There is a major unmet clinical need for a therapeutic option to treat AF that produces more consistent and efficacious results, yielding lower complication rates, and allows treatment to be more cost-effective. Catheter ablation as a therapy to restore sinus rhythm to patients with AF has a reported rate of recurrence that ranges between 50-80% for one to three years after the initial procedure. The reported amount of patients that do not have AF recurrence after undergoing a catheter ablation after five years has been reported to be 59.4% [4, 20, 23, 34]. Because the greater majority of patients that have AF recurrence do not require hospitalization, it is likely that the already notably high recurrence rate of catheter ablation is even higher than the rate of recurrence reported in the literature. Such a high recurrence rate necessitates that repeat ablation procedures are performed to treat AF, which unfortunately have higher risks for complications and increase total costs for patients. Accordingly, studies on the cost-effectiveness of catheter ablation for AF have displayed that it is not economically beneficial or cost-effective as a first-line therapy for patients that are older than 50 years [28, 39].
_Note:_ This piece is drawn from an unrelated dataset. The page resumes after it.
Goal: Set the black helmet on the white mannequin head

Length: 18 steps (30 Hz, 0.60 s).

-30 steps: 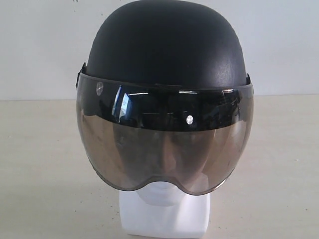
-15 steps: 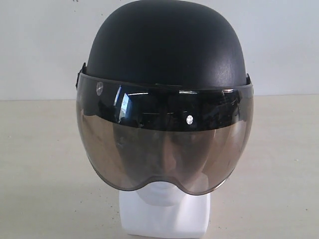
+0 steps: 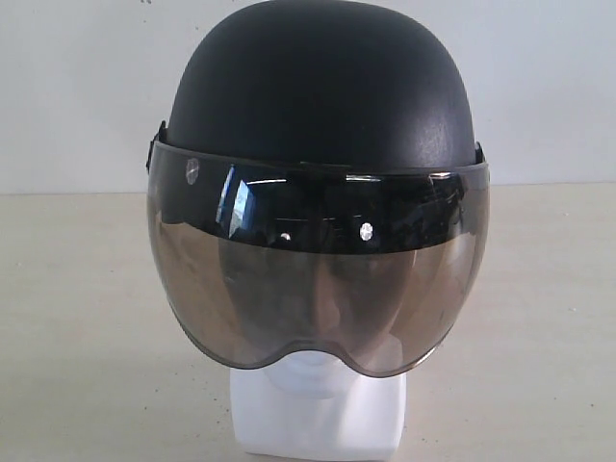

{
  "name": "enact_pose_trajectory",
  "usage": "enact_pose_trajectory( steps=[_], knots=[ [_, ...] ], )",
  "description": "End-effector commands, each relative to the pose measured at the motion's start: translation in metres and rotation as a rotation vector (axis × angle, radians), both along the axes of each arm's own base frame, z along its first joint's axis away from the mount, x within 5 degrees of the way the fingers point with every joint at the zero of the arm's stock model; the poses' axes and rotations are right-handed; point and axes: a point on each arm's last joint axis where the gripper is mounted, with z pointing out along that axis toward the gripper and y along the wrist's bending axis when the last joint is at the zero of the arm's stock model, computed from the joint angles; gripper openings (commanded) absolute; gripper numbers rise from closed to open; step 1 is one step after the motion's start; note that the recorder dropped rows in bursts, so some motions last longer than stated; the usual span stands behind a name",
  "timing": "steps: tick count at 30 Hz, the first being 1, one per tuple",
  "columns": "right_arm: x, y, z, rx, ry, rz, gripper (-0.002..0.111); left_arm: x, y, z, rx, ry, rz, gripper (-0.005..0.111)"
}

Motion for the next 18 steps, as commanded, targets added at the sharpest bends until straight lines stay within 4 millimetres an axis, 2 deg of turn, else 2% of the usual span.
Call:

Cardiac radiosurgery has a tremendous potential to provide therapy for AF that results in improved clinical outcomes that are more cost-effective than current treatment options for AF. CyberKnife SRS has already been established to be cost-effective for the treatment of intracranial neoplasms and cancer metastases located on the body [46, 47, 49]. CyberHeart CRS system is a cutting edge technology that delivers radiation to cardiac targets with impeccable accuracy to non-invasively ablate the heart. Because its proprietary technology allows clinicians to use an anatomic approach and predetermine the exact size and shape of the cardiac ablation on a computer program, procedures that ablate the heart utilizing the Cyberheart CRS system are anticipated to allow higher efficacy and more consistent results than current techniques such as catheter ablation. In addition to providing improved clinical outcomes, CyberHeart procedures for the treatment of AF are projected to be less expensive than catheter ablation procedures. A CyberHeart procedure for AF has an expected Medicare reimbursement of $8,000, which is comparably lower than the reported $12,500 Medicare reimbursement of catheter ablation for AF. The anticipated decrease in costs for a CyberHeart procedure for AF occurs because CRS does not require cardiac anesthesia, cardiothoracic surgical backup, or other support that is required for catheter ablation. While current research is ongoing to further validate the efficacy of the CyberHeart CRS system in an FDA approved clinical investigation, the benefits of non-invasively ablating the heart with CRS to treat AF in a cost-effective manner will undoubtedly have incredible implications that can radically improve the lives of the millions of individuals that suffer from symptomatic AF.